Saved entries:
# # # #

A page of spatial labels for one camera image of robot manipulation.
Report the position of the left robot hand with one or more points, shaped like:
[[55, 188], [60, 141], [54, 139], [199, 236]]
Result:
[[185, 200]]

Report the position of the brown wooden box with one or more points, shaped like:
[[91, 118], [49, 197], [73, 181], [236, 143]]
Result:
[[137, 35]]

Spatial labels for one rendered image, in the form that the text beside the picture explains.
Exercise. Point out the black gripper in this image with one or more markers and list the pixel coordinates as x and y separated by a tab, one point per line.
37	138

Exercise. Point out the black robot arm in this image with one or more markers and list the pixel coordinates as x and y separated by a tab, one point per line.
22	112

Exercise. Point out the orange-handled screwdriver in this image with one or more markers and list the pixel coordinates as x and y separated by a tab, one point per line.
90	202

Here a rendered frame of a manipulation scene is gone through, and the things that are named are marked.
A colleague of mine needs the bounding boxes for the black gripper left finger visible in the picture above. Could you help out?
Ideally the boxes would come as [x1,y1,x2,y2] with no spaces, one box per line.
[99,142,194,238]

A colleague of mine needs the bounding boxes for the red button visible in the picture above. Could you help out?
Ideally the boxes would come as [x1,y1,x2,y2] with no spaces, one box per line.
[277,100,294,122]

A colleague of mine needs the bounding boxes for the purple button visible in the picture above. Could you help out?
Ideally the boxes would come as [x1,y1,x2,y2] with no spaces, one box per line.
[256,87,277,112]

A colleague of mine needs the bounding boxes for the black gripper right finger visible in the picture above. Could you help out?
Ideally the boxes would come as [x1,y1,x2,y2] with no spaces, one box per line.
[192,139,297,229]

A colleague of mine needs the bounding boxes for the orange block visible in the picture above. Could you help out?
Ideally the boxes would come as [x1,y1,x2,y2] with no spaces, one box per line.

# # # #

What the exercise asks –
Your task is to restate, word for word, the line with "[[55, 188], [60, 141], [54, 139], [199, 236]]" and all lines after it, ending with the last line of the data.

Result of the exercise –
[[55, 188], [60, 141], [54, 139], [199, 236]]
Result:
[[185, 200]]

Report the position of the brown wooden box with one or more points, shaped like:
[[91, 118], [49, 197], [73, 181], [236, 143]]
Result:
[[137, 35]]

Spatial labels for one rendered image, in the form that the text beside the picture explains.
Exercise. Point out the black gripper in this image with one or more markers and list the pixel coordinates as x and y separated by a tab, one point per line.
37	138

Exercise. Point out the black robot arm in this image with one or more markers and list the pixel coordinates as x and y separated by a tab, one point per line.
22	112

Exercise. Point out the orange-handled screwdriver in this image with one or more markers and list the pixel coordinates as x and y separated by a tab, one point per line.
90	202

Here a rendered frame of a manipulation scene is gone through, and the things that are named are marked.
A colleague of mine needs the bounding boxes for the black gripper left finger visible in the picture above. Could you help out?
Ideally the boxes would come as [x1,y1,x2,y2] with no spaces, one box per line.
[99,142,194,238]

A colleague of mine needs the bounding boxes for the red button visible in the picture above. Could you help out?
Ideally the boxes would come as [x1,y1,x2,y2] with no spaces, one box per line.
[277,100,294,122]

A colleague of mine needs the bounding boxes for the purple button visible in the picture above. Could you help out?
Ideally the boxes would come as [x1,y1,x2,y2] with no spaces, one box per line.
[256,87,277,112]

A colleague of mine needs the bounding boxes for the black gripper right finger visible in the picture above. Could you help out?
Ideally the boxes would come as [x1,y1,x2,y2] with no spaces, one box per line.
[192,139,297,229]

A colleague of mine needs the bounding boxes for the orange block visible in the picture above. Could you help out?
Ideally the boxes would come as [x1,y1,x2,y2] with no spaces, one box per line.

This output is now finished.